THE PROBLEM — Print out the data below in full and exactly, skipping the pictures.

INFORMATION SUPPLIED —
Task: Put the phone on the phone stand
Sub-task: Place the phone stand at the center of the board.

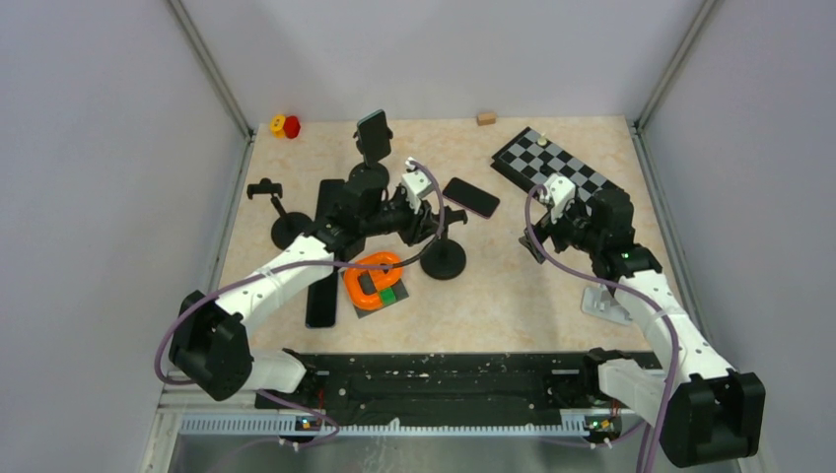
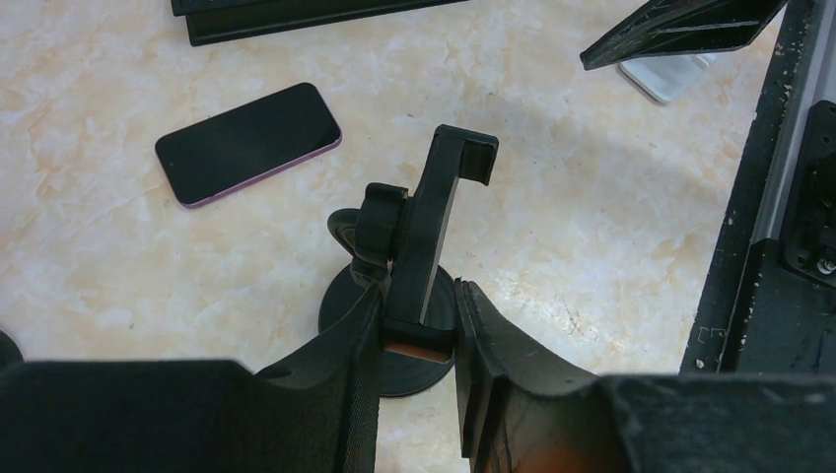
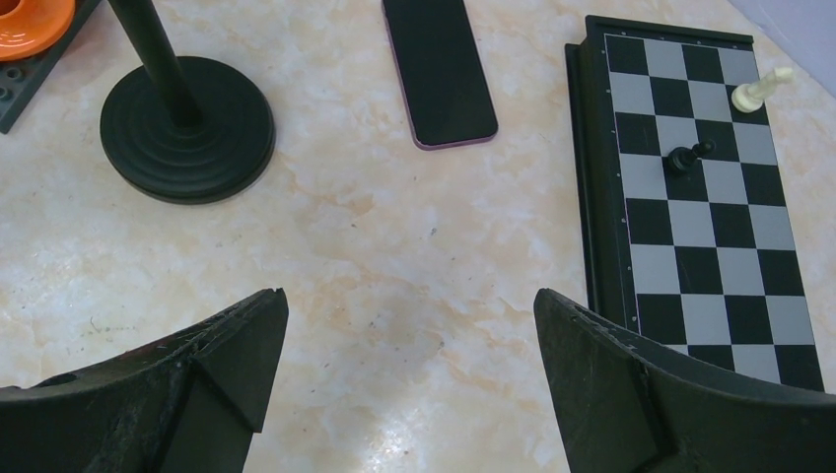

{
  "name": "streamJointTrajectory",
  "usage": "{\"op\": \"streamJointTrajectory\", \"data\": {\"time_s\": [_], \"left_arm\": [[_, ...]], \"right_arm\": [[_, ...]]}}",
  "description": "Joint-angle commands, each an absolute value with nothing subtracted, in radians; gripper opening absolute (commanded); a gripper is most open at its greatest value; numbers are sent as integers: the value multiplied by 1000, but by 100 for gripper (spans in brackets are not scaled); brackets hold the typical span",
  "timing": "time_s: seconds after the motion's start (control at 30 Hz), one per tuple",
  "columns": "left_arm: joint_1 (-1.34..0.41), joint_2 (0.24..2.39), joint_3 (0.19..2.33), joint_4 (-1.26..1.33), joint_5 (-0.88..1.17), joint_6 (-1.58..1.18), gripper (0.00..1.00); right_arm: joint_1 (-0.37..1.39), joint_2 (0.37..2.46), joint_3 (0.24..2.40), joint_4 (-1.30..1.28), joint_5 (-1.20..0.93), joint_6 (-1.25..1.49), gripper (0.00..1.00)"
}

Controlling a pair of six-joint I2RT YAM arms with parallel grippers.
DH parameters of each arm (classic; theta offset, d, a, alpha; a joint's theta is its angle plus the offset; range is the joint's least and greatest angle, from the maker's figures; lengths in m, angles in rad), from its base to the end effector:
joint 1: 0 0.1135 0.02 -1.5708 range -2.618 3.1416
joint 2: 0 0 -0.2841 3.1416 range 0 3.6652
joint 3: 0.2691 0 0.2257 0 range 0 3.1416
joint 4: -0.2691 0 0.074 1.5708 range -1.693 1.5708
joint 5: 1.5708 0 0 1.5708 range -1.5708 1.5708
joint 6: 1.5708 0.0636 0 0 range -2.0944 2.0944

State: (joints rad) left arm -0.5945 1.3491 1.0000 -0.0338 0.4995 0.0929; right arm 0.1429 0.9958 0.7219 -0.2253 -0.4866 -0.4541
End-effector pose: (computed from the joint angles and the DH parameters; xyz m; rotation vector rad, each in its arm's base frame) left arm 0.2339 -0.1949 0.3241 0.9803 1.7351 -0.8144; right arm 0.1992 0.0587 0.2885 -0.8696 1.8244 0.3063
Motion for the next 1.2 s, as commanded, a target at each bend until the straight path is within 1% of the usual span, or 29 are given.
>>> {"op": "streamJointTrajectory", "data": {"time_s": [0.0,0.23,0.33,0.37,0.53,0.8,0.87,1.03,1.17], "left_arm": [[-601,1305,995,8,513,130,34],[-603,1290,998,-44,549,180,74],[-603,1273,1000,-48,573,187,93],[-602,1266,1002,-52,582,190,98],[-600,1256,1043,-113,609,204,99],[-593,1263,1159,-257,574,238,99],[-590,1265,1185,-289,550,242,99],[-579,1266,1229,-314,414,204,99],[-561,1265,1265,-340,375,180,99]], "right_arm": [[137,999,749,-204,-476,-474,98],[137,1013,743,-194,-474,-479,98],[137,1022,742,-192,-468,-480,98],[137,1025,742,-191,-468,-480,98],[138,1044,745,-176,-469,-470,98],[139,1140,816,-160,-511,-443,98],[140,1168,835,-160,-521,-459,98],[142,1272,927,-152,-542,-483,98],[151,1359,1001,-139,-567,-460,98]]}}
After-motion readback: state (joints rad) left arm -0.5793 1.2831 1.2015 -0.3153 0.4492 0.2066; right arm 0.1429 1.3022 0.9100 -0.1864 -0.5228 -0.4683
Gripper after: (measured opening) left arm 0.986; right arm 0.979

FINISHED TASK —
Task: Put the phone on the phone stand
Sub-task: Place the phone stand at the center of the board.


{
  "name": "streamJointTrajectory",
  "usage": "{\"op\": \"streamJointTrajectory\", \"data\": {\"time_s\": [_], \"left_arm\": [[_, ...]], \"right_arm\": [[_, ...]]}}",
  "description": "Joint-angle commands, each an absolute value with nothing subtracted, in radians; gripper opening absolute (commanded); a gripper is most open at its greatest value; numbers are sent as integers: the value multiplied by 1000, but by 100 for gripper (spans in brackets are not scaled); brackets hold the typical span",
  "timing": "time_s: seconds after the motion's start (control at 30 Hz), one per tuple",
  "columns": "left_arm: joint_1 (-1.34..0.41), joint_2 (0.24..2.39), joint_3 (0.19..2.33), joint_4 (-1.26..1.33), joint_5 (-0.88..1.17), joint_6 (-1.58..1.18), gripper (0.00..1.00); right_arm: joint_1 (-0.37..1.39), joint_2 (0.37..2.46), joint_3 (0.24..2.40), joint_4 (-1.30..1.28), joint_5 (-1.20..0.93), joint_6 (-1.25..1.49), gripper (0.00..1.00)"
}

Controlling a pair of six-joint I2RT YAM arms with parallel grippers.
DH parameters of each arm (classic; theta offset, d, a, alpha; a joint's theta is its angle plus the offset; range is the joint's least and greatest angle, from the maker's figures; lengths in m, angles in rad), from its base to the end effector:
joint 1: 0 0.1135 0.02 -1.5708 range -2.618 3.1416
joint 2: 0 0 -0.2841 3.1416 range 0 3.6652
joint 3: 0.2691 0 0.2257 0 range 0 3.1416
joint 4: -0.2691 0 0.074 1.5708 range -1.693 1.5708
joint 5: 1.5708 0 0 1.5708 range -1.5708 1.5708
joint 6: 1.5708 0.0636 0 0 range -2.0944 2.0944

State: (joints rad) left arm -0.5945 1.3491 1.0000 -0.0338 0.4995 0.0929; right arm 0.1429 0.9958 0.7219 -0.2253 -0.4866 -0.4541
End-effector pose: (computed from the joint angles and the DH parameters; xyz m; rotation vector rad, each in its arm's base frame) left arm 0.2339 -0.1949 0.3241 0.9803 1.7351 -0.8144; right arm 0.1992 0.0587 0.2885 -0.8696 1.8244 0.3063
Motion for the next 1.2 s, as commanded, a target at each bend until the straight path is within 1% of the usual span, or 29 are given.
>>> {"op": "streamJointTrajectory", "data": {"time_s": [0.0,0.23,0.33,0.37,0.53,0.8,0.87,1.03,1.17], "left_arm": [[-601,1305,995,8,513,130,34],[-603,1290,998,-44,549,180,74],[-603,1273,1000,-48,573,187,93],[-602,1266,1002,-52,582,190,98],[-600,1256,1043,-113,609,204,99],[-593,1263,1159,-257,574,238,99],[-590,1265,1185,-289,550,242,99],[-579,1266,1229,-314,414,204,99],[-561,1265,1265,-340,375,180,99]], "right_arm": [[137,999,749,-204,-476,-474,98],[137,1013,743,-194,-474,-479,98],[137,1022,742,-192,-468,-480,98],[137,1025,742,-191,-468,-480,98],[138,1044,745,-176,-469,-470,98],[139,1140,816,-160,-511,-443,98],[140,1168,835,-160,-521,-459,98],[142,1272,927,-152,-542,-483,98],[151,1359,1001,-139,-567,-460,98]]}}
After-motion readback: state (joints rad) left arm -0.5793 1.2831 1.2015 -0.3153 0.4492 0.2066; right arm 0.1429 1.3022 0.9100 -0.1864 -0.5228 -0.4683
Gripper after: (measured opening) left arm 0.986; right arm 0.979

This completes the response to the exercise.